**INSTRUCTIONS TO FOLLOW:** Extract all lines that hold "camera" from the records below.

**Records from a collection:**
========================

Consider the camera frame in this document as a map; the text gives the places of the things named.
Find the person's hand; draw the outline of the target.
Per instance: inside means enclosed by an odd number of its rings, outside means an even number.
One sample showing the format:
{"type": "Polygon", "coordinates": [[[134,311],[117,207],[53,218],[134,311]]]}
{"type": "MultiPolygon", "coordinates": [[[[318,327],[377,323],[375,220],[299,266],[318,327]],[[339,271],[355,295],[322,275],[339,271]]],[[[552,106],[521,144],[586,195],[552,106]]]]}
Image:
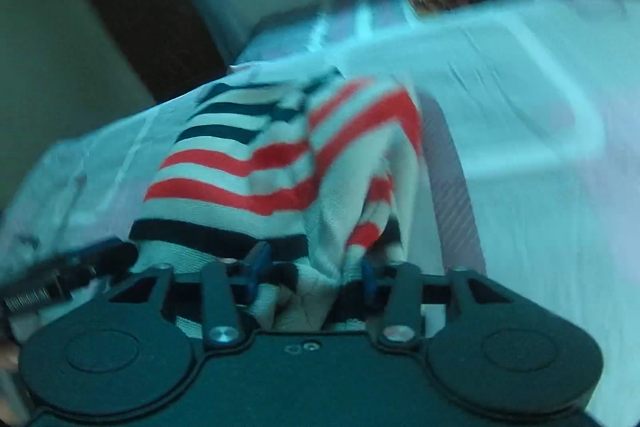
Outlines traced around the person's hand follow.
{"type": "Polygon", "coordinates": [[[9,341],[0,343],[0,369],[6,372],[16,372],[18,369],[18,359],[20,358],[20,348],[9,341]]]}

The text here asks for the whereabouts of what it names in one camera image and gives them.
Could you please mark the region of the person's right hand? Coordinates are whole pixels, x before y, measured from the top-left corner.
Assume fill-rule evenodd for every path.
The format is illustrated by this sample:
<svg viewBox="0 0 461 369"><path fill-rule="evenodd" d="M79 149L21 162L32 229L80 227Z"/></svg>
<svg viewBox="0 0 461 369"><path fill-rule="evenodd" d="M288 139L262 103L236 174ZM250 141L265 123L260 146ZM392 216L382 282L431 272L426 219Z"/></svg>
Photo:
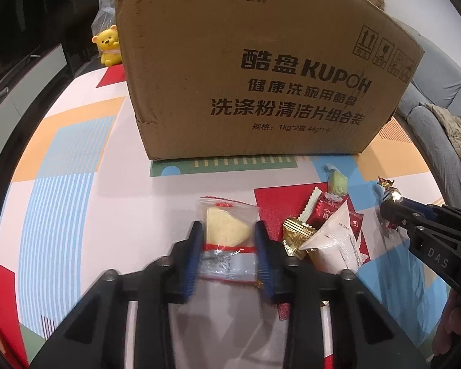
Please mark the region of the person's right hand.
<svg viewBox="0 0 461 369"><path fill-rule="evenodd" d="M451 289L432 341L435 356L449 352L453 334L461 336L461 302L459 294Z"/></svg>

========================

**ANSWER TO THIS EXERCISE:**
Consider the camera frame in this document as a map; the text gives the places of the things named.
The text here asks for the whereabouts of what it names in one camera image and gives them.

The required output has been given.